## Exercise aim
Your task is to extract every line from the material below exactly.

————

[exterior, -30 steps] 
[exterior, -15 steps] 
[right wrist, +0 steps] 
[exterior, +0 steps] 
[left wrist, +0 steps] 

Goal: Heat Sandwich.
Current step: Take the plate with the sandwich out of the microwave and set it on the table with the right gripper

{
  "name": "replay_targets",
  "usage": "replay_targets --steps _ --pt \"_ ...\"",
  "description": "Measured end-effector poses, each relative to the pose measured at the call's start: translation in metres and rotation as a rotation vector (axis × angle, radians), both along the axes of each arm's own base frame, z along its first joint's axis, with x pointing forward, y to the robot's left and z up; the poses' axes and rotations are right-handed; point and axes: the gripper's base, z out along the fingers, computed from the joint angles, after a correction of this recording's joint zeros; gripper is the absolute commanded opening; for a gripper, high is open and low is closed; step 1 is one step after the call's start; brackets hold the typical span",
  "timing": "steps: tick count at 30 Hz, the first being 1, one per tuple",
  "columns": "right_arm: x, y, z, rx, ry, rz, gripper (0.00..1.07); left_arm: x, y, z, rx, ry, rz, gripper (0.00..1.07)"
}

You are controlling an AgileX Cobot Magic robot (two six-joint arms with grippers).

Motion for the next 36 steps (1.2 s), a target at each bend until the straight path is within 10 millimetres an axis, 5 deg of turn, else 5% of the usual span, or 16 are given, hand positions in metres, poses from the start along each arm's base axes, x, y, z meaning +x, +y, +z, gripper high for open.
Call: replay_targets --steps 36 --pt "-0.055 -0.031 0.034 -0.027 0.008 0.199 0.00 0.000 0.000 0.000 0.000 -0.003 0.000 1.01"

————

## Solution to the exercise
[exterior, -30 steps] 
[exterior, -15 steps] 
[right wrist, +0 steps] 
[exterior, +0 steps] 
[left wrist, +0 steps] 

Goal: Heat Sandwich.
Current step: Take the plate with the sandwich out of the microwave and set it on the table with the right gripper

{
  "name": "replay_targets",
  "usage": "replay_targets --steps _ --pt \"_ ...\"",
  "description": "Measured end-effector poses, each relative to the pose measured at the call's start: translation in metres and rotation as a rotation vector (axis × angle, radians), both along the axes of each arm's own base frame, z along its first joint's axis, with x pointing forward, y to the robot's left and z up; the poses' axes and rotations are right-handed; point and axes: the gripper's base, z out along the fingers, computed from the joint angles, after a correction of this recording's joint zeros; gripper is the absolute commanded opening; for a gripper, high is open and low is closed; step 1 is one step after the call's start; brackets hold the typical span",
  "timing": "steps: tick count at 30 Hz, the first being 1, one per tuple",
  "columns": "right_arm: x, y, z, rx, ry, rz, gripper (0.00..1.07); left_arm: x, y, z, rx, ry, rz, gripper (0.00..1.07)"
}

You are controlling an AgileX Cobot Magic robot (two six-joint arms with grippers).

Motion for the next 36 steps (1.2 s), a target at each bend until the straight path is within 10 millimetres an axis, 5 deg of turn, else 5% of the usual span, or 16 are given, hand positions in metres, poses from the start along each arm's base axes, x, y, z meaning +x, +y, +z, gripper high for open.
Call: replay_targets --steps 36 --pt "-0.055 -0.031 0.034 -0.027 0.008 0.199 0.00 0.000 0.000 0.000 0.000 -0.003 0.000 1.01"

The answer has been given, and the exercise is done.